Uitspraak
RECHTBANK MIDDEN-NEDERLAND
1.Procesverloop
2.Beoordeling
.
Rechtbank Midden-Nederland
Op 7 februari 2020 heeft de Rechtbank Midden-Nederland een beschikking gegeven in een zaak betreffende een rechterlijke machtiging tot opname en verblijf, ingediend door het Centrum Indicatiestelling Zorg (CIZ). Het verzoek was gericht op het verlenen van een machtiging voor de duur van zes maanden, zoals bedoeld in artikel 24 e.v. van de Wet zorg en dwang (Wzd). De betrokkene, geboren in 1943, woont op het moment van de procedure op een adres in Utrecht. De advocaat van de betrokkene, mr. M.C. Lugard-van Beijma, heeft geconcludeerd tot afwijzing van het verzoek, stellende dat de betrokkene in staat is voor zichzelf te zorgen en dat hij met hulp van zijn broer thuis kan blijven wonen.

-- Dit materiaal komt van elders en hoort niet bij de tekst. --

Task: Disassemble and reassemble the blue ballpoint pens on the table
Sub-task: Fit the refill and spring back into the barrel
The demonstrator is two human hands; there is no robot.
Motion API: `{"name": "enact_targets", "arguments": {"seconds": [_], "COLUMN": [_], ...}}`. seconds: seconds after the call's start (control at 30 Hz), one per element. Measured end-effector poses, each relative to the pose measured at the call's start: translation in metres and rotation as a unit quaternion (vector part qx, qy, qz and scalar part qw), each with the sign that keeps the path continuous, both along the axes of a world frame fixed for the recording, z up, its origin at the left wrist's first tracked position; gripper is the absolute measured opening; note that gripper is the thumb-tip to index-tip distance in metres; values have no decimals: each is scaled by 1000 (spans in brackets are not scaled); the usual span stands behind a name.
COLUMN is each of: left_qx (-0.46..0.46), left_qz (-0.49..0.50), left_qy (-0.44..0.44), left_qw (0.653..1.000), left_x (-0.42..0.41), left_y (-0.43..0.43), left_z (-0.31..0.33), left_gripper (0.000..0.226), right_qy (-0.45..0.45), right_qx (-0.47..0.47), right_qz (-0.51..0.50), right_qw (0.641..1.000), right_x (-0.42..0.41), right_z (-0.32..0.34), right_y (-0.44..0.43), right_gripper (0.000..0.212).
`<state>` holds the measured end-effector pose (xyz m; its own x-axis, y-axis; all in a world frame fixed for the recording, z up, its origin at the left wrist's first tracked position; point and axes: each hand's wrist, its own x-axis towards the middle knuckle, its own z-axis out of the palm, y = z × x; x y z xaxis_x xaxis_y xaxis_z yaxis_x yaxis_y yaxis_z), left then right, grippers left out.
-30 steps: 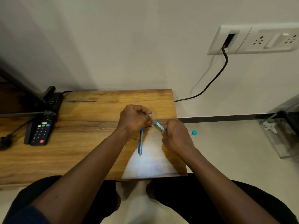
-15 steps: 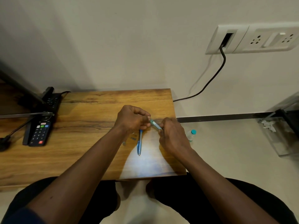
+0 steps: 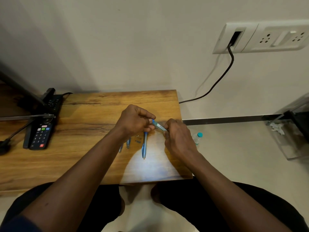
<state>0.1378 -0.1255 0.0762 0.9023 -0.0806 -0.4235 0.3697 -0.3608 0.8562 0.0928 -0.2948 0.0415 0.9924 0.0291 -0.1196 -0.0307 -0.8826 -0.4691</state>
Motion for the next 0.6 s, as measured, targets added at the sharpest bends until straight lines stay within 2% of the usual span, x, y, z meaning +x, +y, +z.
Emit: {"name": "enact_targets", "arguments": {"seconds": [0.33,0.6], "left_qx": [-10,-94], "left_qz": [32,96], "left_qy": [1,69], "left_qw": [999,989], "left_x": [0,-1], "left_y": [3,2], "left_z": [3,9], "left_gripper": [8,9], "right_qy": [-19,-41], "right_qx": [8,23], "right_qz": [-2,-3], "right_qw": [1000,999], "right_x": [0,-1], "right_z": [1,6], "right_y": [2,4], "right_gripper": [24,26]}}
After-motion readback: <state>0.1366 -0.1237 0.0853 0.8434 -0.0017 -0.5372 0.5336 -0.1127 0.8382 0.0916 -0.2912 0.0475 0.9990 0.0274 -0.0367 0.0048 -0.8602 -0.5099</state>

Tijdens de mondelinge behandeling op 7 februari 2020 waren de betrokkene, zijn advocaat, een casemanager en een specialist ouderengeneeskunde aanwezig. De specialist heeft verklaard dat er zicht is op een plek voor de betrokkene, maar dat hij onvoldoende ziekte-inzicht heeft en weigert de benodigde zorg en medicatie. De casemanager heeft aangegeven dat pogingen om thuiszorg in te zetten niet zijn gelukt, omdat de betrokkene niet thuis was of de hulp weigerde.
De rechtbank heeft vastgesteld dat de betrokkene lijdt aan een psychogeriatrische aandoening, te weten dementie, wat leidt tot ernstig nadeel. Dit nadeel omvat onder andere het niet innemen van medicatie, overbelasting van de broer als mantelzorger, en onvoldoende inname van voeding en vocht. De rechtbank concludeert dat opname en verblijf noodzakelijk zijn om het ernstig nadeel te voorkomen. De machtiging tot opname en verblijf is verleend voor de duur van zes maanden, tot en met 7 augustus 2020. De beslissing is mondeling gegeven en in het openbaar uitgesproken door mr. V.M.M. van Amstel, met D.B.T. Koster als griffier.